そのためには、車載用で求められる数十センチ角の大型品の生産と、ペロブスカイト結晶の膜を均一に広げる技術や製造設備、車の振動や雨に対する耐久性の向上が求められる。


◆パナソニック

ガラス基板を用いて住宅建材と組み合わせた「発電するガラス」としての事業を進めるとともに、都市部以外の地域における電力の地産地消を推進して、災害時などの電力供給システムの強靱化を図る。


パナソニックは、インクジェット・プリンターを応用してガラス表面に均一に塗る技術を持つ。800平方センチ以上の実用サイズのペロブスカイト太陽電池で変換効率17.9%と、23年7月に中国の極電光能の18.6%に抜かれるまで世界首位だった。


バルコニーへの設置

23年8月、神奈川県藤沢市のモデルハウスで左の写真のように、バルコニー側面部のガラスにペロブスカイト太陽電池を組み込む実証実験を始めた。
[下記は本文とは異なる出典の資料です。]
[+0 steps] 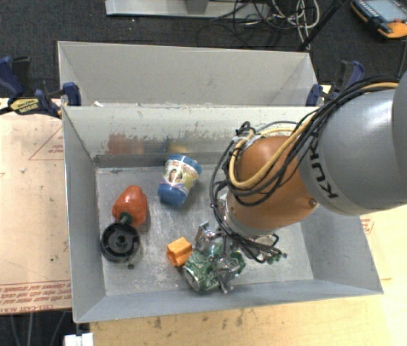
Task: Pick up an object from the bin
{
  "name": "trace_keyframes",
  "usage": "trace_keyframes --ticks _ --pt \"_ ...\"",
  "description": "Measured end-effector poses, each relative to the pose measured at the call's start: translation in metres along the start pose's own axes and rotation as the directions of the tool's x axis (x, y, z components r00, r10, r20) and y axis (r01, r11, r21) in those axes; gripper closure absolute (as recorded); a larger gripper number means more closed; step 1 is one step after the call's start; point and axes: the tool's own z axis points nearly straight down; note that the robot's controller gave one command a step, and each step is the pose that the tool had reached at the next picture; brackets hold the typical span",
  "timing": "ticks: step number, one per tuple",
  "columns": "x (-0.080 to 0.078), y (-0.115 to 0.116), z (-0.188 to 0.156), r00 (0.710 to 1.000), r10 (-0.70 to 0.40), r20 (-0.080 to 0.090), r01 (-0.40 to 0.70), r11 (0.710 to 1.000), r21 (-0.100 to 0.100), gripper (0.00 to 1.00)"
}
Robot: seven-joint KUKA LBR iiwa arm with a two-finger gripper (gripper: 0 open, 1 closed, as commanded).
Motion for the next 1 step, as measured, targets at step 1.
trace_keyframes --ticks 1 --pt "0.0007 0.0004 -0.0032 1.0 0.0 -0.004 0.0 1.0 -0.001 1.0"
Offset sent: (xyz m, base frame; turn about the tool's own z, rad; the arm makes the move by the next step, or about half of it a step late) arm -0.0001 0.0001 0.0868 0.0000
オフィスの窓や商店街のアーケードの天窓など、ガラスが使われているところ全てがペロブスカイト太陽電池の設置対象になり得る。


実用化のためペロブスカイト太陽電池の課題とされる耐久性の向上にも取り組み、2030年にはシリコン系太陽電池と同等の発電コスト(14円/kWh)の達成を目標としている。


◆桐蔭横浜大学

09年にペロブスカイト太陽電池を開発した宮坂教授が在籍する大学で、ベンチャー企業「ペクセル・テクノロジーズ」を立ち上げ、ペロブスカイト太陽電池の成膜を安定させる自動化技術を開発している。


従来は基盤としてガラスしか使えなかったが、特殊なインクジェット・プリンターを使用してフィルムに塗布することで、安価かつ容易にフィルム型ペロブスカイト太陽電池を作製した。同手法としては世界最高の変換効率15.0%を達成した。
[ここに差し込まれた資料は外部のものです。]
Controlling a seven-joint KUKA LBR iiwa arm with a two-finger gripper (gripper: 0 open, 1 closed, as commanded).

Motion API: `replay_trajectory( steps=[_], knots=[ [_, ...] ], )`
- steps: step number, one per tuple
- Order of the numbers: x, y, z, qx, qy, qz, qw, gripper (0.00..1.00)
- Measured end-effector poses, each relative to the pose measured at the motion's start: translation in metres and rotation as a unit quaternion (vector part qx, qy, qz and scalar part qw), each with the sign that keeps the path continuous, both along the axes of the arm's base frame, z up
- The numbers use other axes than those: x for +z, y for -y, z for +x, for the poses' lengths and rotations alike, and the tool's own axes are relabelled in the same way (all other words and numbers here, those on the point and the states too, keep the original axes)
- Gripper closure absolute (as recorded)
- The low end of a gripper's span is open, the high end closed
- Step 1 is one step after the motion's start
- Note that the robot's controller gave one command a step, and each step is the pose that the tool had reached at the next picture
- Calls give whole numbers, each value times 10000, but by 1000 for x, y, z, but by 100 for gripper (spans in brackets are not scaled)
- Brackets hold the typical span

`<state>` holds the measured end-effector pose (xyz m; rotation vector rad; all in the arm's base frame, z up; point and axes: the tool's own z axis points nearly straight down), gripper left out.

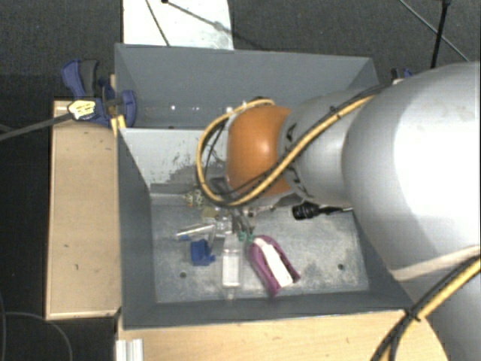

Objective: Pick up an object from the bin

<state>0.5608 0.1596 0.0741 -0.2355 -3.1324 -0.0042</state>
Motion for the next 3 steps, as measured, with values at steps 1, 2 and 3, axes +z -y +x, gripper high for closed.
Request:
replay_trajectory(
  steps=[1, 2, 3],
  knots=[
    [0, 0, 0, -1, 0, 0, 10000, 100],
    [0, 0, 0, 6, 1, 0, 10000, 100],
    [0, 0, 0, 5, 2, 0, 10000, 100]
  ],
)
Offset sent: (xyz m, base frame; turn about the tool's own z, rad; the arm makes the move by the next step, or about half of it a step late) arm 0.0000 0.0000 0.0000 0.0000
現在、汎用幅と想定している1m幅での製造プロセスの確立、耐久性や発電効率の更なる向上、人体に有害な鉛に代わる素材としてAgBi2I7(銀の化合物)に注目して課題に取り組んでいる。 


◆東京都市大学
ペロブスカイト/シリコンタンデム太陽電池

ペロブスカイトとシリコンによる「タンデム型太陽電池」では、30%以上の変換効率が達成されているが、シリコンが200μmの厚さがあるため、曲げることができない。


東京都市大学・石川教授は、83μm厚の薄いシリコン上に1μm厚のペロブスカイト太陽電池を塗布することで、「ペロブスカイト/シリコンタンデム太陽電池」を開発、柔軟性と軽量化を図るとともに、変換効率の26.5%を達成した。


今後は、界面の改善や両面受光構造の導入により、さらなる変換効率の向上が見込め、最終的には35%以上の高効率を目指している。


◆電気通信大学

鉛に代わってスズ系素材を使用するペロブスカイト太陽電池として、世界最高の13.2%の変換効率を実現している。


◆日本政府の取り組み

政府はペロブスカイト型を脱炭素戦略の柱の一つに位置づける。日本が世界2位の生産量を誇るヨウ素を主な材料にしているため資源を安定的に確保しやすく、ペロブスカイト型で主導権を握れれば、経済安全保障の強化も見込める。


シリコン系太陽電池では、当初日本勢が世界シェアの過半を占めたが、最終的に中国との価格競争に敗れた。ペロブスカイト太陽電池においても中国に追い上げられているが、基礎研究段階の品質や素材技術では日本勢に優位性がある。


経済産業省は、再生可能エネルギーの固定価格買い取り制度(FIT)でペロブスカイト太陽電池を優遇、民間投資を促して日本の再生エネの拡大につなげたいと考えている。